Daha sonraları, emekçi kardeşlerin, mazlum halkların ya da esir Türklerin acısını kalbinde duyduğunu söyleyen çok nesildaş dinledim. Önceleri kendimden şüphelendiğimi hatırlıyorum. Öyle ya, bende bir şeyler eksik olmalıydı. Ama bir süre sonra bu tarz konuşmaların içinin çok boş olduğunu, söylenenlerin, söyleyenlerin bizzât kendileriyle ilişkili çok, ama çok farklı şeyleri anlattığını keşfettim. Ya bu inandırıcı olmayan gösterilere katılacaktım, ya da nihâyetinde "dürüstlük" de bir erdemdir deyip, sorduklarında Şili halkına ya da Esir Türklerin durumuna üzüldüğümü, ama onların acılarını içimde duyacak kadar bir ruh yüceliğine sâhip olmadığımı söyleyecektim. Bir, iki denemeden sonra ikinci yolu seçtim. Ama, doğrusu bu ya; "başkalarının acısı" beni her zaman ilgilendiren bir konu olarak gündemimde kaldı.

Başkasının acısını duyumsamanın aslında çile temelli bir dînî yaşayışla ilgili bir olgu olduğunu daha sonraları anladım. Bu konuda en çok da Hristiyanlık iddialıydı. Yüzyıllar boyunca Hazret-i İsâ"nın acısıyla acı duymak, stigmata peşinde koşmak erdemli bir Hristiyan yaşayışın merkezî, ontolojik bir değeri olmuştu. Kimbilir kaç kuşak bu çilenin baskısı altında hayâtlarını yaşadı. Elbette az sayıda gerçek mistik bu deneyimden çok ileri ruh olgunluğu sağlamıştır. Kastettiğim onlar değil, çok daha büyük bir çoğunluğu oluşturan sıradan insanların hâli. Onlar için iki yoldan birisi geçerli olabilirdi. Ya iki yüzlü bir hayâta mahkûm olmak, ya da kendi özel acılarının dışavurumunu ve rehabilitasyonunu bu genel acı üzerinden yapmak.

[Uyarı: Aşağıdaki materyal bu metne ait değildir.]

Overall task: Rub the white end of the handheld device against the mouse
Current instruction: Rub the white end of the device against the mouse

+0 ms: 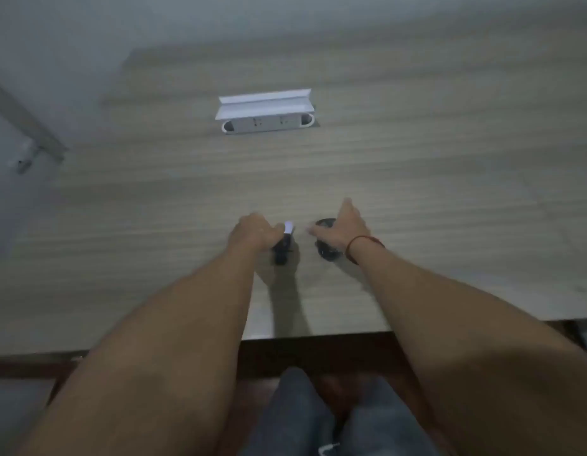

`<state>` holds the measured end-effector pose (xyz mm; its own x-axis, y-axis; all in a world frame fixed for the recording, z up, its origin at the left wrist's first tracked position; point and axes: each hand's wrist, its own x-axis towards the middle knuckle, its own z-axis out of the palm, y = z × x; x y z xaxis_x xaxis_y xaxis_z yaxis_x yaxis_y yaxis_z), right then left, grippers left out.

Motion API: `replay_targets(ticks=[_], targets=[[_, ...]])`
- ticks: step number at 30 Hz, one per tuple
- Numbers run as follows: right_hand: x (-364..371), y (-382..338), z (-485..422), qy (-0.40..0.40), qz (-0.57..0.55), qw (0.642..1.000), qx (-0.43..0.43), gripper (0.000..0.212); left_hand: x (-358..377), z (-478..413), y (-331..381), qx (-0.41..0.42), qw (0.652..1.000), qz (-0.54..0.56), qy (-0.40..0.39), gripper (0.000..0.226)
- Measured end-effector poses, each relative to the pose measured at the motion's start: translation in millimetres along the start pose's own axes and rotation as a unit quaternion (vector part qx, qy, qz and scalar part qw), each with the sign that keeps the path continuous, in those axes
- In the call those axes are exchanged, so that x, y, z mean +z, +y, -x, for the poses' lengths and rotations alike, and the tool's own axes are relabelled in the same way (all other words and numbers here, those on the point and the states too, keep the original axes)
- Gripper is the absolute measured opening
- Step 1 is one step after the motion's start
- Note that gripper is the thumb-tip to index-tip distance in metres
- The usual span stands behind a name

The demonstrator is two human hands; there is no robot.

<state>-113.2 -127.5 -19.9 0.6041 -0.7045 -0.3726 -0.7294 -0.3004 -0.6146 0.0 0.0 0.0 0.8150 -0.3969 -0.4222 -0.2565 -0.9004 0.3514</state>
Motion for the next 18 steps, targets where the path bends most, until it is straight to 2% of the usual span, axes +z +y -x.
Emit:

Ben daha yaygın olanın ikinci yol olduğunu düşünüyorum.

Aydınlanma düşüncesi, başkalarının acısı düşüncesini sekülerleştirdi ve insan merkezli kıldı. Din-merkezli sâiklerle başkasının acısına ortak olmak zorunluluğu ise hükmünü kaybetti. Belki en son olarak II.Genel Savaş sonrası kuşaklar için "başkalarının acısı" yine de bir anlam ifâde ediyordu. Ama aradan onlarca yıl geçti. Başkalarının acısının moral temelleri iyiden iyiye aşındı. Yeni kuşaklar, dînîn, özellikle de Hristiyanlığın etkisini kaybettiği egosantrizmin temel alındığı bambaşka bir kültürel dünyâya doğdular. Başkalarının acısını duyumsamanın sıklet merkezini oluşturan vicdân, içeriksiz bir söyleme dönüştü.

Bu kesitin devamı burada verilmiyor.